• About this task: Reproduce the data that follows precisely.

+++

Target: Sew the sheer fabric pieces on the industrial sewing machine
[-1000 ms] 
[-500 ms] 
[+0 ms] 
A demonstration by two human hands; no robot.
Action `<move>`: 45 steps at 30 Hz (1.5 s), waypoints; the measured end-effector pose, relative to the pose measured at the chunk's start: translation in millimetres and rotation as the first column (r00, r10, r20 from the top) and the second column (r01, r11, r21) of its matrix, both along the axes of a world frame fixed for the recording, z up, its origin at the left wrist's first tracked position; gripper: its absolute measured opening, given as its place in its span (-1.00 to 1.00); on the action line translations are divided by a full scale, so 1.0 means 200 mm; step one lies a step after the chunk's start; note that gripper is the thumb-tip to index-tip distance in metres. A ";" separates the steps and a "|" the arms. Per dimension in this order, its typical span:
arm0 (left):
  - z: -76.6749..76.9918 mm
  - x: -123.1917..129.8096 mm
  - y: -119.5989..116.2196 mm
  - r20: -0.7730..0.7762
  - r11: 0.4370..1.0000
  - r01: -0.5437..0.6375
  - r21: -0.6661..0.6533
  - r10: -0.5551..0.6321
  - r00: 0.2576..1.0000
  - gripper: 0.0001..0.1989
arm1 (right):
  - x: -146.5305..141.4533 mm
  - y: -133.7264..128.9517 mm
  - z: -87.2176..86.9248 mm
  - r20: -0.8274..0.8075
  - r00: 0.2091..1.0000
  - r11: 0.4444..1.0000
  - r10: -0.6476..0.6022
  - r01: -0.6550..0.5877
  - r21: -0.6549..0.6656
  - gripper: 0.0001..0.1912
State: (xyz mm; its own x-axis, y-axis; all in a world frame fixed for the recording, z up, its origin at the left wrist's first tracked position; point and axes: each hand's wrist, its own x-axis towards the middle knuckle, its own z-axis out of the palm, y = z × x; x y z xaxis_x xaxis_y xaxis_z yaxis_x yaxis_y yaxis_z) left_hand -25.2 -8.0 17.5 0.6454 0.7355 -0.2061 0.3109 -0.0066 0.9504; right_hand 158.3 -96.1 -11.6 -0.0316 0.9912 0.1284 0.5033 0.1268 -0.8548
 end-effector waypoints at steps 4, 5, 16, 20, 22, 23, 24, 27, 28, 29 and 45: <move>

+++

• Solution for this exercise:
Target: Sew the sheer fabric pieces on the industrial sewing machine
[-1000 ms] 
[-500 ms] 
[+0 ms] 
A demonstration by two human hands; no robot.
Action `<move>`: 45 steps at 30 Hz (1.5 s), waypoints; the measured end-effector pose, relative to the pose measured at the chunk's start: translation in millimetres and rotation as the first column (r00, r10, r20 from the top) and the second column (r01, r11, r21) of its matrix, both along the axes of a world frame fixed for the recording, z up, its origin at the left wrist's first tracked position; gripper: its absolute measured opening, given as its place in its span (-1.00 to 1.00); on the action line translations are divided by a full scale, so 1.0 means 200 mm; step one lies a step after the chunk's start; note that gripper is the thumb-tip to index-tip distance in metres. A ";" separates the steps and a "|" the arms. Per dimension in this order, its typical span:
arm0 (left):
  - z: -76.6749..76.9918 mm
  - x: -123.1917..129.8096 mm
  - y: -119.5989..116.2196 mm
  - r20: -0.7730..0.7762
  - r11: 0.4370..1.0000
  - r01: -0.5437..0.6375
  - r21: -0.6661..0.6533
  - r10: -0.5551..0.6321
  - r00: 0.2576..1.0000
  - gripper: 0.0001..0.1989
arm1 (right):
  - x: -146.5305..141.4533 mm
  - y: -133.7264..128.9517 mm
  - z: -87.2176..86.9248 mm
  - r20: -0.8274..0.8075
  - r00: 0.2091..1.0000
  - r11: 0.4444..1.0000
  - r10: -0.6476..0.6022
  - r01: -0.6550..0.5877
  - r21: -0.6549..0.6656
  - gripper: 0.0001..0.1912
State: (xyz mm; its own x-axis, y-axis; all in a world frame fixed for the recording, z up, its origin at the left wrist's first tracked position; point and axes: each hand's wrist, its own x-axis towards the middle knuckle, its own z-axis out of the palm, y = z × x; x y z xaxis_x xaxis_y xaxis_z yaxis_x yaxis_y yaxis_z) left_hand -25.2 -8.0 17.5 0.6454 0.7355 -0.2061 0.3109 -0.0066 0.9504; right_hand 158.3 -96.1 -11.6 -0.0316 0.9912 0.1284 0.5033 0.1268 -0.8548
 end-effector waypoints at steps 4, 5, 16, 20, 22, 23, 24, 27, 28, 29 and 45: <move>

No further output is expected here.